If the QF-PCR result is normal, is everything OK? In 98-99% of cases, a normal QF-PCR result means that you have a very low risk for an abnormal baby. However, QF-PCR, cannot detect any chromosome abnormality for chromosomes other than 13, 18, 21, X and Y and it cannot detect numerical abnormalities for these chromosomes in low-grade mosaicism. Also, it cannot detect any structural abnormalities for any chromosome. This is why we also provide a karyotype and other forms of prenatal screening.


If you find a chromosome abnormality, does it mean that my baby will be affected? Not always – sometimes a chromosome abnormality, such as a translocation or inversion, has been inherited in exactly the same form from one of the parents. In this case, the risk for your baby to be abnormal is very, very low.


If we cannot find the abnormality in either parent (de novo), we strongly recommend the Superscreen extra™, to exlude any submicroscopic rearrangements. If the Superscreen extra™ is normal, the risk for your baby to be abnormal is very, very low.


In other situations, where we find an extra chromosome in mosaic or non-mosaic form, or other non-balanced abnormalities, we will assess your individual case. We will invite you to a counselling session to discuss the case with you and how it will affect your baby. We will also discuss the genetic risk for future pregnancies and for other members of your family.

 

What is mosaicism?
Sometimes we find a proportion of the cultured cells of the baby with the normal chromosome complement (46,XX and 46,XY) and a proportion with a numerical or structural abnormality. Thpresence of 2 or more different cell lines is known as mosaicism. Mosaicism does not always mean that your baby will be affected. Sometimes, abnormal cells are only found in the placenta and other extraembryonic tissues, but not in the embryo. In this case, your baby is most likely to be completely normal. If there is a risk that the abnormal cell line forms part of the embryo, we will provide genetic counselling and discuss the potential risks for the baby.

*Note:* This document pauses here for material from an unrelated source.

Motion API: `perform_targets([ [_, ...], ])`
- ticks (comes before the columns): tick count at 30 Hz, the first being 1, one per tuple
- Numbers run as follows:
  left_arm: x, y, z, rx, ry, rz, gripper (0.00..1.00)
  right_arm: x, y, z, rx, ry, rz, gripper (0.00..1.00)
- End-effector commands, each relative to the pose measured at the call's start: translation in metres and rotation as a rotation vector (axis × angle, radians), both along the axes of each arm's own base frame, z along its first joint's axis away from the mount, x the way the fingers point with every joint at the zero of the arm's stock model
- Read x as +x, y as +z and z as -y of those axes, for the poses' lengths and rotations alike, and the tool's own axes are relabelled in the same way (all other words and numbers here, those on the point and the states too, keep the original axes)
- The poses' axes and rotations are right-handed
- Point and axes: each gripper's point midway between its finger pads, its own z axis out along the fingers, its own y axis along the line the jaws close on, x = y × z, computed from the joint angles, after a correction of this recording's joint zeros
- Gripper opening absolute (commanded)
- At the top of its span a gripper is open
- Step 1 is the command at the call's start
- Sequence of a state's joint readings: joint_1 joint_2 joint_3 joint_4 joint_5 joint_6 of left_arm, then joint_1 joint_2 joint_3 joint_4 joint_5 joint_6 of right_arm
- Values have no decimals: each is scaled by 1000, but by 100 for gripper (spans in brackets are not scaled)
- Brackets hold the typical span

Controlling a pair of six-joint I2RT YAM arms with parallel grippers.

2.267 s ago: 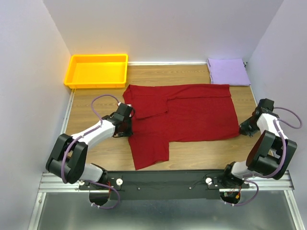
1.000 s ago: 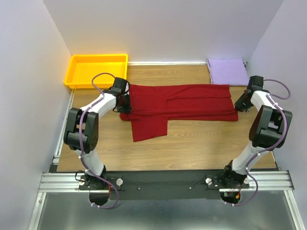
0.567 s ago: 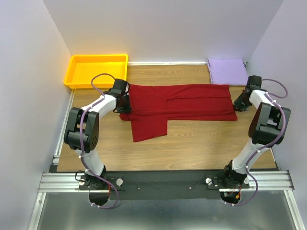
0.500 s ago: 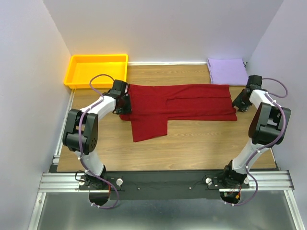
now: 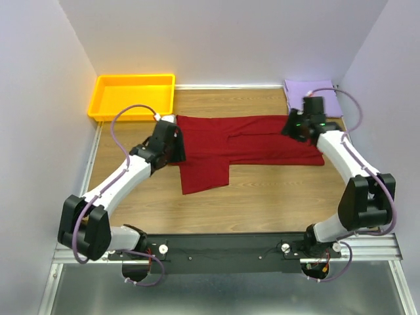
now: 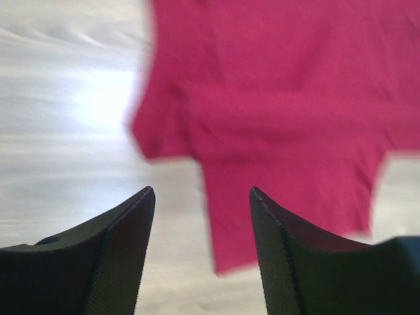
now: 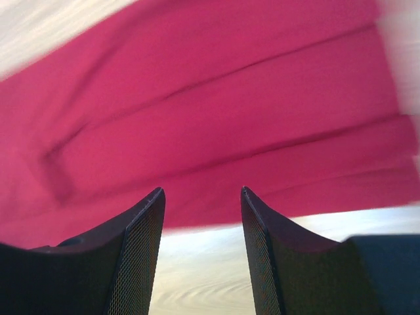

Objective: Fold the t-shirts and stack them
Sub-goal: Fold the tshirt

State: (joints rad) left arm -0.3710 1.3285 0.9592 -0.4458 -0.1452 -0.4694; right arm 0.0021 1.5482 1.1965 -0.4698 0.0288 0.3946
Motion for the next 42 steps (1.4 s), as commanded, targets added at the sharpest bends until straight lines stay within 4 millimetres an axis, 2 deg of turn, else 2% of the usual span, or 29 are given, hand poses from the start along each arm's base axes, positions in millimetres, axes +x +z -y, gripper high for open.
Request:
perform_targets([
  [1, -39, -19, 26, -20, -47, -74, 65, -32, -6, -118, 95, 285, 12, 57],
  [2, -49, -24, 38, -29, -81, -91, 61, -38, -9, -136, 115, 313, 7, 56],
  [4, -63, -40, 45, -40, -108, -146, 58, -53, -21, -172, 145, 384, -21, 56],
  [5, -68, -50, 47, -36, -114, -180, 57, -67, -28, -201, 162, 451, -34, 55],
  [6, -74, -56, 52, -44, -134, -206, 55, -75, -43, -217, 186, 466, -82, 55],
  [8, -78, -65, 55, -41, -148, -234, 55, -93, -56, -250, 221, 514, -116, 55],
  [11, -79, -77, 61, -37, -170, -269, 55, -110, -79, -275, 254, 546, -174, 55],
  [12, -80, -79, 63, -33, -188, -280, 55, -112, -88, -278, 255, 536, -201, 54],
  [15, -85, -97, 63, -1, -200, -334, 55, -120, -100, -285, 254, 536, -237, 54],
  [16, -85, -98, 63, 1, -203, -335, 55, -121, -99, -286, 262, 537, -241, 54],
  [22, -101, -120, 54, 44, -209, -410, 53, -138, -120, -282, 271, 510, -324, 52],
  [25, -109, -127, 51, 60, -212, -440, 49, -144, -126, -281, 273, 503, -357, 51],
  [29, -112, -131, 50, 73, -216, -458, 36, -149, -132, -282, 280, 508, -388, 48],
  [30, -111, -131, 50, 70, -215, -454, 27, -150, -135, -281, 278, 507, -398, 45],
  [32, -110, -129, 52, 66, -218, -451, 22, -153, -139, -282, 282, 517, -415, 39],
  [33, -111, -130, 51, 70, -217, -454, 13, -153, -139, -282, 282, 521, -416, 30],
  [34, -109, -130, 53, 65, -217, -450, 10, -153, -140, -283, 283, 523, -419, 25],
  [35, -108, -130, 53, 66, -218, -451, 0, -151, -137, -285, 286, 529, -411, 17],
  [39, -95, -118, 59, 60, -219, -404, 0, -137, -125, -290, 268, 557, -355, 4],
  [42, -62, -88, 67, 64, -201, -305, 0, -121, -114, -289, 230, 549, -301, 1],
])
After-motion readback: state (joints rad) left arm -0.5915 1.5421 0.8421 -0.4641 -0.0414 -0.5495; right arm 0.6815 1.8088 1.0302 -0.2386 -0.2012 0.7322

Why does it take so long to get the karyotype result?

Chromosomes are amenable for study only from a very specific part of the cell cycle known as metaphase. In order to obtain metaphases to study your baby’s chromosomes, we need to culture cells from your prenatal sample (amniotic fluid or chorionic villus). We culture them in special flasks in enriched culture medium under sterile conditions. This normally takes 10-12 days. We then harvest the cells and permanize them on glass slides before we analyse them down the microscope at 1,000x magnification.

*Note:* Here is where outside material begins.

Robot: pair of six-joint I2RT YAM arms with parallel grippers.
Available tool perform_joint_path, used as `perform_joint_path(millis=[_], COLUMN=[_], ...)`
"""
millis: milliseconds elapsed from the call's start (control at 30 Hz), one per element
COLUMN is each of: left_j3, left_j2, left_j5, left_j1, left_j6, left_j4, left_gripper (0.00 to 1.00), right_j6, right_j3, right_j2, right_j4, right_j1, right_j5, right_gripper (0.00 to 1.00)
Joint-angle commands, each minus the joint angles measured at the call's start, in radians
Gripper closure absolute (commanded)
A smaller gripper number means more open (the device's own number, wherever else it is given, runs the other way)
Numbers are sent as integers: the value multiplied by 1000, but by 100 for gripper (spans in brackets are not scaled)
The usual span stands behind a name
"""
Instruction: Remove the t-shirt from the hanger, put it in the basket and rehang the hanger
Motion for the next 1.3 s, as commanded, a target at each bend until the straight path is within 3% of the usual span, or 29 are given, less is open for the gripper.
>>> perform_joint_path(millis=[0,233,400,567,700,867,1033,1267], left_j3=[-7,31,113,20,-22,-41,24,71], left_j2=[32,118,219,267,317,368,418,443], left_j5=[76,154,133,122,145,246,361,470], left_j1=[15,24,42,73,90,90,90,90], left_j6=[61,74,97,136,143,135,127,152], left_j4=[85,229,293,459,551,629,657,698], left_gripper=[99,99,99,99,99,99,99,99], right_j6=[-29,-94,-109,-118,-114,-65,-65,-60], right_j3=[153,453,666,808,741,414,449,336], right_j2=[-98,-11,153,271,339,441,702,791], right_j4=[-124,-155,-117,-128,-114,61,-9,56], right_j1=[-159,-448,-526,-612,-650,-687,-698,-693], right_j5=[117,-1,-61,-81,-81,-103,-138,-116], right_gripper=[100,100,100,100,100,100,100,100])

What is a heritable disorder?  How is it inherited?
The majority of genetic disorders are inherited from one or both parents. Genetic disorders occur because of a defect in our DNA, in one or both copies of a particular gene (we all carry one paternal and one maternal copy for each one of our genes). A DNA defect in one copy of the gene, either paternal or maternal is rarely expressed physically, i.e. there are no symptoms of a disease, because the presence of a second, intact copy is usually sufficient to ensure a normal function for this gene.  Therefore, most genetic disorders are entirely harmless in an individual, known as the carrier, who carries one defective and one normal copy of the gene. However, if two defective genes are passed on by two parent-carriers, then they will cause the disease in the child. This form of genetic inheritance is known as recessive: the majority of genetic traits falls under this category, for example cystic fibrosis, a- and b- thalassaemia, spinal muscular atrophy and thousands of others.

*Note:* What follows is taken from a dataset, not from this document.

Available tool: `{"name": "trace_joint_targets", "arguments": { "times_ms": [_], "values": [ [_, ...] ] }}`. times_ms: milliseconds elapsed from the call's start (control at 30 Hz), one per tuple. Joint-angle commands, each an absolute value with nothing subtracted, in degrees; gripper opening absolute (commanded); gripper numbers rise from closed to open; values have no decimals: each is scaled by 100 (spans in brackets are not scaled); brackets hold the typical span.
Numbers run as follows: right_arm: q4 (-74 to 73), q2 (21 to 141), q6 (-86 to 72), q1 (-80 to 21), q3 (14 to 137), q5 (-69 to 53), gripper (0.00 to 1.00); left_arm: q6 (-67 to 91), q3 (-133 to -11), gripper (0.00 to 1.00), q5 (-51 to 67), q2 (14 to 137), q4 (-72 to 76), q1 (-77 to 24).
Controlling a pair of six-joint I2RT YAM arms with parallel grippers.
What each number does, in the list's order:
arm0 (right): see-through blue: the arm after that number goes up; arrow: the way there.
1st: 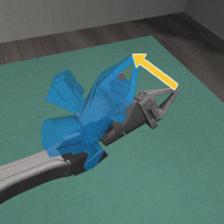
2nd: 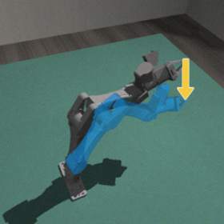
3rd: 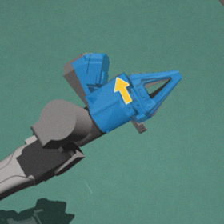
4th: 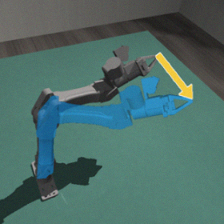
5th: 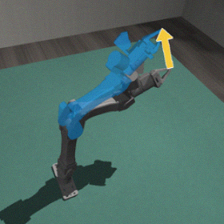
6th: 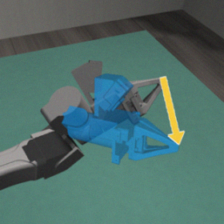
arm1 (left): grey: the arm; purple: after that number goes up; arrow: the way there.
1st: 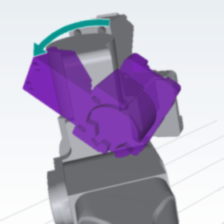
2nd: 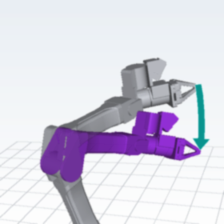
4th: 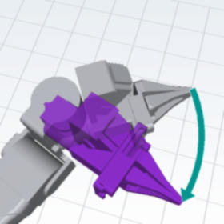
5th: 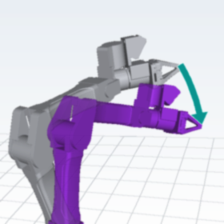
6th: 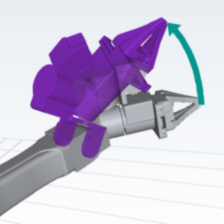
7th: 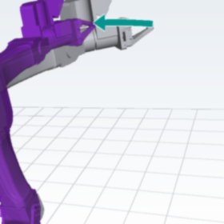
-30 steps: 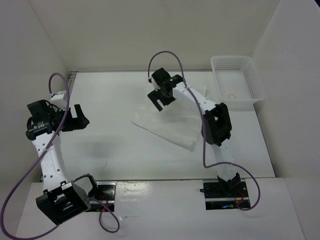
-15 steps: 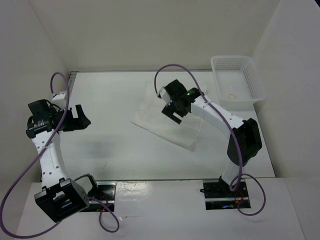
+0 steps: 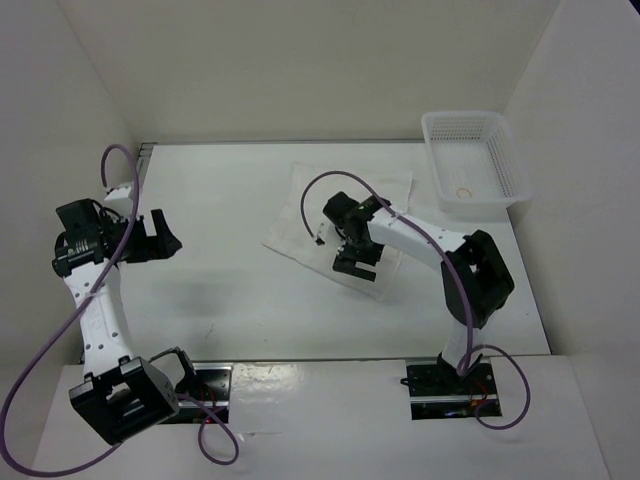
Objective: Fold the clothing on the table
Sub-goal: Flatten the skirt out
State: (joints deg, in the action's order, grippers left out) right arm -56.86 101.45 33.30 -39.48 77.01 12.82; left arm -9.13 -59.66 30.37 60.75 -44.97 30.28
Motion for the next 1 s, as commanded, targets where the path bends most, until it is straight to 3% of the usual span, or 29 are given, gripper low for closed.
{"name": "trace_joint_targets", "arguments": {
  "times_ms": [0, 267, 567, 967],
  "values": [
    [-5836, 10239, 3560, -4078, 7532, 1230, 98, -1081, -6012, 100, 3182, 5862, -4456, 3023],
    [-5607, 10730, 3718, -4078, 7216, 1063, 100, -1028, -6012, 100, 3129, 5678, -4456, 3023],
    [-5878, 11416, 3718, -4438, 7628, 45, 100, -976, -6012, 100, 3023, 5572, -4404, 3023],
    [-7338, 12655, 3841, -5088, 10095, -2747, 100, -923, -6012, 100, 2918, 5353, -4403, 3023]
  ]
}}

Typical inheritance pattern of a recessive disorder, in this example cystic fibrosis.
A smaller proportion of genetic traits are dominant – this means that the inheritance of one defective gene from either parent suffices to cause the disease. Examples of these are Huntington’s chorea, dwarfism and others.
Finally another group of genetic traits are inherited through the sex chromosome X and, therefore genetic defects are unmasked at a higher frequency in boys (who only carry one copy of chromosome X), than girls (who carry two copies of chromosome X). These are known as X-linked disorders, and examples of these include colour-blindness, Duchenne muscular dystrophy, haemophilia and others.